Cinders: You mean, servicemen have to have their Dolumbian water bills sent out to the battlefield, with bombs going off all around them? You expect them to submit an appeal?
Apparatchik: Yes, Ma'am.
Cinders: And what happens if they are wounded or on a lengthy secret mission to blow up enemies in the desert? How do they query their bills then?
Apparatchik: That's not our problem.
Cinders: To add insult to injury you have just increased your charges by 5.5%.
Apparatchik: As our General Manager says, he likes to raise rates on a gradual and predictable basis.
Cinders: According to my bills, he has already raised them by a hundred per cent.
Apparatchik: WASA's independent financial system, budget policies and decision making represent a model of multi-jurisdictional cooperation in managing one of the nation's largest regional water and sewer service providers.
Cinders: I'm going to speak to my Fairy Godmother about this!
Apparatchik: Be my guest, but may I remind you that this conversation is being recorded for training purposes?
Cinderella consulted her Fairy Godmother.
Godmother, dear, my husband, Prince Charming, is one of the rulers of the District of Dolumbia. At least, I thought he was. But unaccountable water company barons are carving out fiefs and robbing the poor to give to the rich. What can I do? Can I have another wish?

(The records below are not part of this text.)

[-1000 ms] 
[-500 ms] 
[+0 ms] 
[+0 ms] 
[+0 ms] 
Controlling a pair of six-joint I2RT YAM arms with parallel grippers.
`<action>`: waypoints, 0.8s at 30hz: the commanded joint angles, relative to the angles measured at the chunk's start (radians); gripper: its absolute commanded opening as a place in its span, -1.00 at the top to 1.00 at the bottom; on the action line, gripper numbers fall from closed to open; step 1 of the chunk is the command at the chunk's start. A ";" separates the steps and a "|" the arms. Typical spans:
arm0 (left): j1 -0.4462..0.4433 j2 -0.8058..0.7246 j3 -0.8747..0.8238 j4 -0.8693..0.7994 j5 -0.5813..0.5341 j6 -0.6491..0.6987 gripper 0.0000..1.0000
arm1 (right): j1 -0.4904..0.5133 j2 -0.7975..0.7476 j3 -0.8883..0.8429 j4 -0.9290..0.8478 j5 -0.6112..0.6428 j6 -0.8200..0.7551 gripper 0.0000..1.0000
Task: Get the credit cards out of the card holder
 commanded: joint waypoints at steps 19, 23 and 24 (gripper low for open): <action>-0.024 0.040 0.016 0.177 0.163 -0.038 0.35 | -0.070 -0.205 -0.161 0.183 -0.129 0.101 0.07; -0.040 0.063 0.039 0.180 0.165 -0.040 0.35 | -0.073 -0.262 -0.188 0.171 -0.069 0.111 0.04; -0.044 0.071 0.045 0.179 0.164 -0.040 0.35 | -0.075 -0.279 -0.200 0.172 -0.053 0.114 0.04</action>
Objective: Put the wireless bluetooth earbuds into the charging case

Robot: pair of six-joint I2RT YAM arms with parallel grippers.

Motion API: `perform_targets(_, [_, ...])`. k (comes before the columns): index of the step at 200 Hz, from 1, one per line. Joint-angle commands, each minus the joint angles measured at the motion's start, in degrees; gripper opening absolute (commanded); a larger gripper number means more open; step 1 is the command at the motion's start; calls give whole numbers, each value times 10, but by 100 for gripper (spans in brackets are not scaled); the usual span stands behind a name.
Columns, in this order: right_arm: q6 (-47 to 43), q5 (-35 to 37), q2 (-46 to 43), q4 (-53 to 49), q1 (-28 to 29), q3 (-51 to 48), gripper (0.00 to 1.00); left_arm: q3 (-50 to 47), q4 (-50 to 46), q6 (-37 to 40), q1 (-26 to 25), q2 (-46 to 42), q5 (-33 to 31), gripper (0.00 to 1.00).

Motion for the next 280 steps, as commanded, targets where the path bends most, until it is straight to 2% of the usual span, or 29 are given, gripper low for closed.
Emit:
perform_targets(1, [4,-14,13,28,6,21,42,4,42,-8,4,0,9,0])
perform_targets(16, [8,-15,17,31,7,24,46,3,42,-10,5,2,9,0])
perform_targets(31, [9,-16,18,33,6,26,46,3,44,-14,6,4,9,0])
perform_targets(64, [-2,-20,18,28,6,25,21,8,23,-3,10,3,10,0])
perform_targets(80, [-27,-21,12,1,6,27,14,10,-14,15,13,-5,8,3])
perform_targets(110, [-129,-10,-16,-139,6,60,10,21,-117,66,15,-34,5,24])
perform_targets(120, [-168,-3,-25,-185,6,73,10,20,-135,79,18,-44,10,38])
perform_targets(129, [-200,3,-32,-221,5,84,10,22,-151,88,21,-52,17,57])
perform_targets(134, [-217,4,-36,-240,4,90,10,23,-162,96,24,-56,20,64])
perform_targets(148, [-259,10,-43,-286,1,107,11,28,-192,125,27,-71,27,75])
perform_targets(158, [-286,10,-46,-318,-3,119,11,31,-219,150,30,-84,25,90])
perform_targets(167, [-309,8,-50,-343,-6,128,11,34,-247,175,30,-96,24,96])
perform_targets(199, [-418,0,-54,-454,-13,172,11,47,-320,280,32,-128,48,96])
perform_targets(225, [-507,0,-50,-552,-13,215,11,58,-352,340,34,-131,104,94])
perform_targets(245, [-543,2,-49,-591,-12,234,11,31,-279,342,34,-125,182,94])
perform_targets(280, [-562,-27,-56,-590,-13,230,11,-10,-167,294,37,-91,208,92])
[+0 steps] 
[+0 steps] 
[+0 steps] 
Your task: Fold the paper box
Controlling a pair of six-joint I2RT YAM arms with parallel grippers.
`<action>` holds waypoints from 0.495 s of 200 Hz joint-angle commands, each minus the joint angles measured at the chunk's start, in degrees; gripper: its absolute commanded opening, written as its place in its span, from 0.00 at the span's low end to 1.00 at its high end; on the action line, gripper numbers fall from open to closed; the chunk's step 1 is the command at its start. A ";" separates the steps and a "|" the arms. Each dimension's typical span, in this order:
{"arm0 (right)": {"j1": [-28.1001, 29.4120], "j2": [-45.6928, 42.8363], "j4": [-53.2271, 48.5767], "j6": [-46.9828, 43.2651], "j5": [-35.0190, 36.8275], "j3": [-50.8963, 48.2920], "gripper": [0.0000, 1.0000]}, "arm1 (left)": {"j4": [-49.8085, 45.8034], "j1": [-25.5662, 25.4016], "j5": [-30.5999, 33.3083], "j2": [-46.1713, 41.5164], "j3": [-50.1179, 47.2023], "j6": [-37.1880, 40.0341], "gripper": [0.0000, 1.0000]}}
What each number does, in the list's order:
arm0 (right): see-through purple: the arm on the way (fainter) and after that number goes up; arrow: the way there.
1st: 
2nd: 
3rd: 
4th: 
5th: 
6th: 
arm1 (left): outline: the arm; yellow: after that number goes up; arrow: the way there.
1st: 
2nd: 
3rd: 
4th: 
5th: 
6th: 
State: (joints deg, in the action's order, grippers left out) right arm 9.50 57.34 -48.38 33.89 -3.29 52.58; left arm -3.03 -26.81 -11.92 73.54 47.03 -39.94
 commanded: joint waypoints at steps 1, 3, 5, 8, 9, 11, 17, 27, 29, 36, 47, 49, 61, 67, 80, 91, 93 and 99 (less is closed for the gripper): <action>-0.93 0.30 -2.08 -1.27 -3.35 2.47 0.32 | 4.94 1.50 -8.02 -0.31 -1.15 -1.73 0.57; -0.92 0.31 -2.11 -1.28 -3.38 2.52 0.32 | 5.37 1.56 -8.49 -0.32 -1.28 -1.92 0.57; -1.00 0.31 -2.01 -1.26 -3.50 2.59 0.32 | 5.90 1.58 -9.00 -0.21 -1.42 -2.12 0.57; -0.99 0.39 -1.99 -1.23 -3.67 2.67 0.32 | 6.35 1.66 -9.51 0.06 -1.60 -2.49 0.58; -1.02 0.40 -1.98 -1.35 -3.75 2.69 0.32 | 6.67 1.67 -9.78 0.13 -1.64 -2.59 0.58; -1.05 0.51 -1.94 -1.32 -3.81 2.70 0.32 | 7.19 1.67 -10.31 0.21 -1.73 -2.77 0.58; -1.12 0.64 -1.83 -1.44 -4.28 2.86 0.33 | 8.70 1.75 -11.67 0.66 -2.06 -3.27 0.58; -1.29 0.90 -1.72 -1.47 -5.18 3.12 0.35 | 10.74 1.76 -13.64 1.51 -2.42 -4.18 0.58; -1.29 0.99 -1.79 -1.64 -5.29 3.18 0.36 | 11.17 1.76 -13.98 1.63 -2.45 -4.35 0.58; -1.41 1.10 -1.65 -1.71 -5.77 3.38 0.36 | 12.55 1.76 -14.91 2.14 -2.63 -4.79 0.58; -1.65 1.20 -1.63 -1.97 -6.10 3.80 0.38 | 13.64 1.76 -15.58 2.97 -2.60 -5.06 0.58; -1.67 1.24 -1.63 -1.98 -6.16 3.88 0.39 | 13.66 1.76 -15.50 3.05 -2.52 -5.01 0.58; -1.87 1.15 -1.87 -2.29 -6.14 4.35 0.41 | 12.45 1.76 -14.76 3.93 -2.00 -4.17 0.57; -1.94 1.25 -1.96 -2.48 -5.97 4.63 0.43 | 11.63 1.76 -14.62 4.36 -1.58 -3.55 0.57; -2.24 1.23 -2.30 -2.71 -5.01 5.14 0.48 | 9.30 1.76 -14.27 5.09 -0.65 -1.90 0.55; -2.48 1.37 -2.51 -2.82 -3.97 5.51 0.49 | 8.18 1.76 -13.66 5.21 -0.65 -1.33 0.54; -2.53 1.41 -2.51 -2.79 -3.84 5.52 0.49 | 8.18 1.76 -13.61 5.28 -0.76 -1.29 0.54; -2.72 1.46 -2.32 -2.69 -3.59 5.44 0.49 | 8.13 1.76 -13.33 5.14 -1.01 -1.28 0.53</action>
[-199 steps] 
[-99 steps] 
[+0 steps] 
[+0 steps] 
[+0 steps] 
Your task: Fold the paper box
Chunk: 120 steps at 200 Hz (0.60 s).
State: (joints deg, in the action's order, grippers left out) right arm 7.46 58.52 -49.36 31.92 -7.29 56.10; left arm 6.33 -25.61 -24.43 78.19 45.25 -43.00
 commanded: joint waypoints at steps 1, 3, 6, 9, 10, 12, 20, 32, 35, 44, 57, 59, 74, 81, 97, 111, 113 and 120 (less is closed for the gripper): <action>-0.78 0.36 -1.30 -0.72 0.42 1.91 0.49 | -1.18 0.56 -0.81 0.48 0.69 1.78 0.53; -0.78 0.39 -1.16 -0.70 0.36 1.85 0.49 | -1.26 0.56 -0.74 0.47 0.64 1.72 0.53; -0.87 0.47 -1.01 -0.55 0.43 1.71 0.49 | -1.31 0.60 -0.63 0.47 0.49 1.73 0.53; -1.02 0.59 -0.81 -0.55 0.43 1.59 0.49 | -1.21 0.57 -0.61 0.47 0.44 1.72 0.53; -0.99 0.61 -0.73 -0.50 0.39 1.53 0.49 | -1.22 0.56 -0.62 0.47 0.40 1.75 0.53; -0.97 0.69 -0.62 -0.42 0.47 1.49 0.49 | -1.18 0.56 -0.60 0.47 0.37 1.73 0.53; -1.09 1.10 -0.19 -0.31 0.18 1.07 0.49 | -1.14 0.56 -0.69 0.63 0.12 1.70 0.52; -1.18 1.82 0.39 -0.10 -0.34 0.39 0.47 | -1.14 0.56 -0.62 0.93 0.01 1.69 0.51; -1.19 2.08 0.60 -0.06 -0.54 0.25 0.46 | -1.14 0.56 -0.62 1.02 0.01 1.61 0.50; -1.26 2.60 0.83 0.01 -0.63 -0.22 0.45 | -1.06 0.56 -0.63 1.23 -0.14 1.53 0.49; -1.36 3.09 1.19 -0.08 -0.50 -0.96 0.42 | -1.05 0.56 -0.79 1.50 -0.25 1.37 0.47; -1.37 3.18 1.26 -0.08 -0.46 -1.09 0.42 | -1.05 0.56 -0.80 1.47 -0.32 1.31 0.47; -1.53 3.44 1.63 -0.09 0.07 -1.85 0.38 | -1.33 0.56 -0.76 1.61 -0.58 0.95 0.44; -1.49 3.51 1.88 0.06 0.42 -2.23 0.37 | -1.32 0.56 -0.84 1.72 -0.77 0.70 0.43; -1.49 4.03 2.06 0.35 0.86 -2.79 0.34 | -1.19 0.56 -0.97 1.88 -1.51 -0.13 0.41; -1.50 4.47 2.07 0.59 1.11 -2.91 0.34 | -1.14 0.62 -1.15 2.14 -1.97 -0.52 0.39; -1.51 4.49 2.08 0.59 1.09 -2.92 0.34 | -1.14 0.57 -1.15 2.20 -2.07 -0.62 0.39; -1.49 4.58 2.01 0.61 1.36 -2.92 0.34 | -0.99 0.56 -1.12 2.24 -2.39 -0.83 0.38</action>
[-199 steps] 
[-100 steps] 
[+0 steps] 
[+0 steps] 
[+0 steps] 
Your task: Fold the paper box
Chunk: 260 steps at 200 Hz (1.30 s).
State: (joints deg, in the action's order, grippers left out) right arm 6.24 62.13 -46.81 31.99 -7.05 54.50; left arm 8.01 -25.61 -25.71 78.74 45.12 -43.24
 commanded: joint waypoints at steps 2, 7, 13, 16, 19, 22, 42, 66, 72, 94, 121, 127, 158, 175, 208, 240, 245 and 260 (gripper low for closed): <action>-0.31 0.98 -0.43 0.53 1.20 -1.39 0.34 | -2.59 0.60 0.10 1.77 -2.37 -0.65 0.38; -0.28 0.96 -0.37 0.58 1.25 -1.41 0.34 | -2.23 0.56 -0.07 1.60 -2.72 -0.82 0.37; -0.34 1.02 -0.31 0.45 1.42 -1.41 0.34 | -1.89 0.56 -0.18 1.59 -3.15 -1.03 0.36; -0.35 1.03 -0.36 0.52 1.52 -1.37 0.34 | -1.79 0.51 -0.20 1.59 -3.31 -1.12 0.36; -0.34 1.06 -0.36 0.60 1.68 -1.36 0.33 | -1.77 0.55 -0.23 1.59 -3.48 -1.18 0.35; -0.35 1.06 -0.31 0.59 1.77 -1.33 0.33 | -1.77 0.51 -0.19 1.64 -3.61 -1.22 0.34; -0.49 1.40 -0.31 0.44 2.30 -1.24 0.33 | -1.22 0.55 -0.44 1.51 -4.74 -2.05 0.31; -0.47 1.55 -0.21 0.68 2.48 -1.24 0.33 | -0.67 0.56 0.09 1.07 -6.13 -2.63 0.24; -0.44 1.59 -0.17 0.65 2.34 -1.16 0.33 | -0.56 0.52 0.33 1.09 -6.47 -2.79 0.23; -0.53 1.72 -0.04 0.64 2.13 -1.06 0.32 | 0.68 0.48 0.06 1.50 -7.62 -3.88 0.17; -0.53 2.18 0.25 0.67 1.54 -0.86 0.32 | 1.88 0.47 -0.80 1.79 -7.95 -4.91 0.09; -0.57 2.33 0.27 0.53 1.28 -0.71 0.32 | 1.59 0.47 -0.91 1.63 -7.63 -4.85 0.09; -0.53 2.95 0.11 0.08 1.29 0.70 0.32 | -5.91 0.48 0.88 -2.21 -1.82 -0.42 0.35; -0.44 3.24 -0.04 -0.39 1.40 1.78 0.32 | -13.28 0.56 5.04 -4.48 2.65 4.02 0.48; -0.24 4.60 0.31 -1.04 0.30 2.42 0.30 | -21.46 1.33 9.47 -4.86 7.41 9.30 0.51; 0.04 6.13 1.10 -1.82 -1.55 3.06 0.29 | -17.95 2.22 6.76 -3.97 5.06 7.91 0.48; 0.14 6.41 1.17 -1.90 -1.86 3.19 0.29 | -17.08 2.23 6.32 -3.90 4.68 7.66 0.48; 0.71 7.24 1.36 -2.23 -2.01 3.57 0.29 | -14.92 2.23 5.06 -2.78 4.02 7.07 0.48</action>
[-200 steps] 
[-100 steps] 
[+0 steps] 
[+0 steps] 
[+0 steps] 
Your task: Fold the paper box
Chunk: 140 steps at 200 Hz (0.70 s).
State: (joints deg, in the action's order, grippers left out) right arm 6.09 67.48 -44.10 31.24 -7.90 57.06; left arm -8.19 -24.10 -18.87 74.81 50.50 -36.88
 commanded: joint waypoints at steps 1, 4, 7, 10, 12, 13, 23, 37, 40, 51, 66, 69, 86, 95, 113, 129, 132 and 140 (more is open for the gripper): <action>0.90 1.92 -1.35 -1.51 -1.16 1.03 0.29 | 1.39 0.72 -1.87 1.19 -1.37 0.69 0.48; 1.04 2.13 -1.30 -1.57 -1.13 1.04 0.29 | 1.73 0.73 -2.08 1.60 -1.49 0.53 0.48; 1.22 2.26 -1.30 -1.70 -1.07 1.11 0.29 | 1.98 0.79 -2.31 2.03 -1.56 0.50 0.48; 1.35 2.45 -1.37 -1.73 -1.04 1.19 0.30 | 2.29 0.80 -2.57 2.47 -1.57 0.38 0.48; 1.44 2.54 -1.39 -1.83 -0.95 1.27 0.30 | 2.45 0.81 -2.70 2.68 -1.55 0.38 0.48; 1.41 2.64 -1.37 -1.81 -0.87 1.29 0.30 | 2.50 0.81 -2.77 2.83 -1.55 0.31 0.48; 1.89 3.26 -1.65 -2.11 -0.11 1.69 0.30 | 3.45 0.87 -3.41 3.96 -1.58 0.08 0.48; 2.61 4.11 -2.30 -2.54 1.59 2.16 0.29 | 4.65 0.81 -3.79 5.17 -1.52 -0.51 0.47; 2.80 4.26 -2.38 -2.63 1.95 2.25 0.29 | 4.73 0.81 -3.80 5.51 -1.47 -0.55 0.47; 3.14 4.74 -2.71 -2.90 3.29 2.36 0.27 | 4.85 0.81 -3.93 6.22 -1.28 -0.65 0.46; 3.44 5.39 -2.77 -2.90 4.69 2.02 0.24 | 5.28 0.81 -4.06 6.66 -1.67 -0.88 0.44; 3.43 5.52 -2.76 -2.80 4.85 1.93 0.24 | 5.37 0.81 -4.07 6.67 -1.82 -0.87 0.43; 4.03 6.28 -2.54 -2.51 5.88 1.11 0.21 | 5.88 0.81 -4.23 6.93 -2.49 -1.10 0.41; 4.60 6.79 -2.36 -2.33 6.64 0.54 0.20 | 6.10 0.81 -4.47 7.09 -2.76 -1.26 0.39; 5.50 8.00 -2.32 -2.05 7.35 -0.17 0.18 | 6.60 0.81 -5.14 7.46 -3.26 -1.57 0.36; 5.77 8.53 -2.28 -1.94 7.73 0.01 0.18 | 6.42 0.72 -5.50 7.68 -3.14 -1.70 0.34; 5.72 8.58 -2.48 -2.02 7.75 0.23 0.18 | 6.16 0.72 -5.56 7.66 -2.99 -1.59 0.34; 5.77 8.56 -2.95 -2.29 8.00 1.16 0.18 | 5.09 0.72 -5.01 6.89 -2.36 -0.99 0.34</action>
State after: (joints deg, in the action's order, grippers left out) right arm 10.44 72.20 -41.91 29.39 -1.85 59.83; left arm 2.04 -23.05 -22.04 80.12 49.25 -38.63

Godmother: Sorry, dear, I can't help you.
Cinders: But why, Fairy Godmother? You've always looked after me.
Godmother: Tell the truth, dear, I had a visit from Trickem, Cheatem and Dupem, the lobbyists for the, er, the Dolumbia Water and Sewage Authority. They made me an offer I couldn't refuse. Join us with your wand and your frilly dress and you won't regret it, they said. So now I'm turning biosolids into gold bars. Top secret. Sorry dear, a girl's got to do what a girl's got to do. We've all got a price.